You can install it in a subdomain or in a directory and its panel or dashboard, very complete, looks like this. Nothing to envy to GA.
From here everything is very configurable and easy to tinker with. From the location of the modules, which you can remove and add, to the look and feel.
Now let’s take a look at the options that interest us the most, the privacy ones.
Here you can customise how Matomo complies with privacy to adapt to the different existing legislation in each country by anonymising the visitor’s IP.
Or by automatically deleting the visitor’s records in the database.
Matomo, in addition to respecting Do Not Track, also provides an opt-out mechanism to put on your site by pasting a simple HTML code
Visitors can now decide whether or not they want to be tracked by Matomo. Here is the result of the code working for this page.

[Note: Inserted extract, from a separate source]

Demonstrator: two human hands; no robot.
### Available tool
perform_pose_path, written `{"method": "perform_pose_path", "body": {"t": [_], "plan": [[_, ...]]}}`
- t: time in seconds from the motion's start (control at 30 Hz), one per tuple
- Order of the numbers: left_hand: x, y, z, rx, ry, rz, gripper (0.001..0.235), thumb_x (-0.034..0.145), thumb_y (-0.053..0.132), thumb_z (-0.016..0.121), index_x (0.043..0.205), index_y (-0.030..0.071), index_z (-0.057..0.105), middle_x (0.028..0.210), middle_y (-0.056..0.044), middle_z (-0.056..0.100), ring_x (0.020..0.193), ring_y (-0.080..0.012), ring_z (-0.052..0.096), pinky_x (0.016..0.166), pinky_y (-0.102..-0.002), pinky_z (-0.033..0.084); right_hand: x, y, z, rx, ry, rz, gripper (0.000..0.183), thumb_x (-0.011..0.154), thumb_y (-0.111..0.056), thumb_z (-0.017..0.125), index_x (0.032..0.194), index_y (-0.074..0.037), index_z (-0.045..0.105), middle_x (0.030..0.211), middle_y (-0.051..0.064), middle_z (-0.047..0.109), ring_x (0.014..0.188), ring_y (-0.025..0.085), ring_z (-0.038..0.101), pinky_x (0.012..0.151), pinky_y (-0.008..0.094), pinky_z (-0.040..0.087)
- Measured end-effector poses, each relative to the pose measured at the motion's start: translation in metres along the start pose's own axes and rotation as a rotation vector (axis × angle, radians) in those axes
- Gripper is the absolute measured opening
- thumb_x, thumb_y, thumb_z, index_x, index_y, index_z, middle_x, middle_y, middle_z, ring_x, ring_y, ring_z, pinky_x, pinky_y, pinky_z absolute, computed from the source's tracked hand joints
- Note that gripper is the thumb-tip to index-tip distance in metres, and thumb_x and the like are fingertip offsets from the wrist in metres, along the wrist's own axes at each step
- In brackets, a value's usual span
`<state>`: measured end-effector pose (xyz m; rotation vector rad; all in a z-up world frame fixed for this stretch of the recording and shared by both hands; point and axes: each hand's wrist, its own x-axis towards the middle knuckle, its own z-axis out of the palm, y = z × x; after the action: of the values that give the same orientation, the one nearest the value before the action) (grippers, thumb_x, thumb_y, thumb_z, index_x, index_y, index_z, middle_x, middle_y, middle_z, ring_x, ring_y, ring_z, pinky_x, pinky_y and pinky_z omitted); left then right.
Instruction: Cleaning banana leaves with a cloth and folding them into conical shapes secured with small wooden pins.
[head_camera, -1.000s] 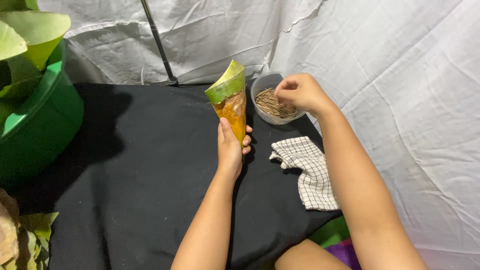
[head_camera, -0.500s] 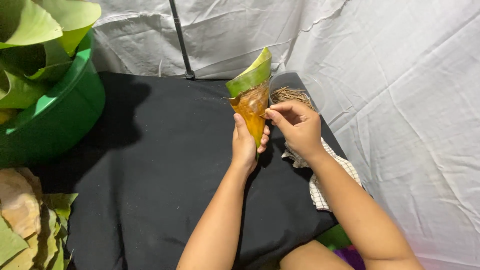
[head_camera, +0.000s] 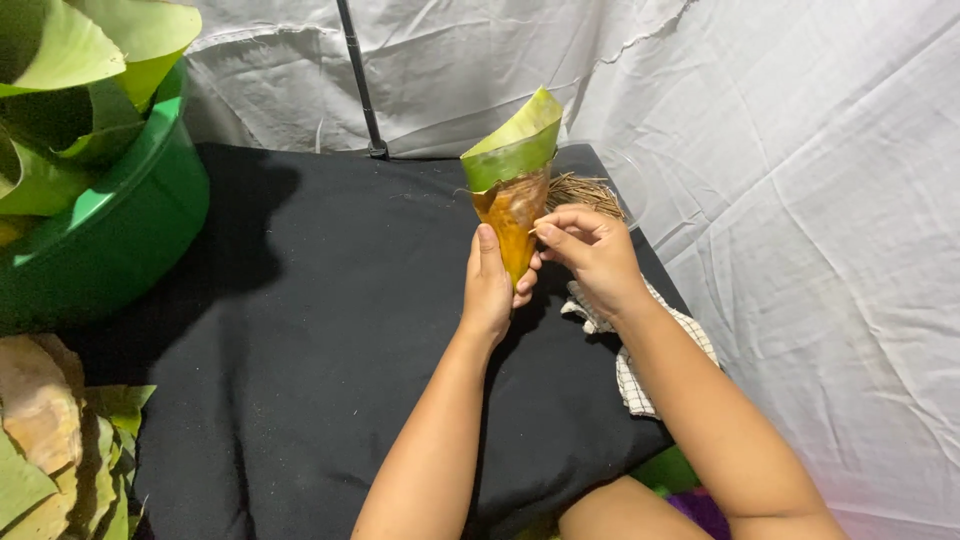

These are just some of the options. As well as being able to schedule deletion of old data and reports, you will find useful information on asking for consent, general data and GDPR tools.
Matomo also has a few plugins free plugins that you can install to extend its functions or the possibilities of the panel and other issues.
Here you have one of them working, Flag Counterwhich shows the total visits per country with their corresponding flags.
By configuring the parameters of the insertion code you can show different date ranges, show the country code and the number of columns and rows you want, as you can see on this page.
Another alternative created a few days ago
The colleagues from Complianz who have, in my opinion, the best cookie consent plugin, both free and paid, to comply with the various regulations have released just a week ago Burst Statisticsa privacy-friendly statistics plugin.
A simple free statistics tool with a clear dashboard and basic reports.
Burst, with a simple approach and no complicated configurations, anonymises and stores all data locally, making it a GDPR compliant solution. In addition, it automatically integrates with Complianz for greater control.
One plugin launched on 31 May 2022 that promises to be 100% GDPR compliant and is touted as a much more user-friendly alternative to Google Analytics is Independent Analitycs. You can download and install it from the WordPress repo.
I’m testing it (10 June 2022) in a staging, so at the moment there’s not much data to share a screenshot, but among its options is to receive in your dashboard referral reports that you can filter by page title, URL, page type, author, etc.
Tracking is done without cookies, does not record IP addresses and does not share any data with external servers, so if you are reluctant to have a cookie banner, this may be an option. All data will be on your server.
This plugin has only a few minimal settings, just install it and go.
In terms of performance, one of the factors that interests me the most, Independent Analytics runs on your blog, there is no external request. In addition, the tracking script only takes up 2 kb (GA’s weighs about 35 Kb) and is integrated into the page, so it loads with your HTML and doesn’t add any requests.
Its creators claim that there is no noticeable difference in the performance of your site after installing the plugin. It can also be used in conjunction with Google Analitycs and Matomo without errors or conflicts if you want to compare the results of both measurements over a period of time.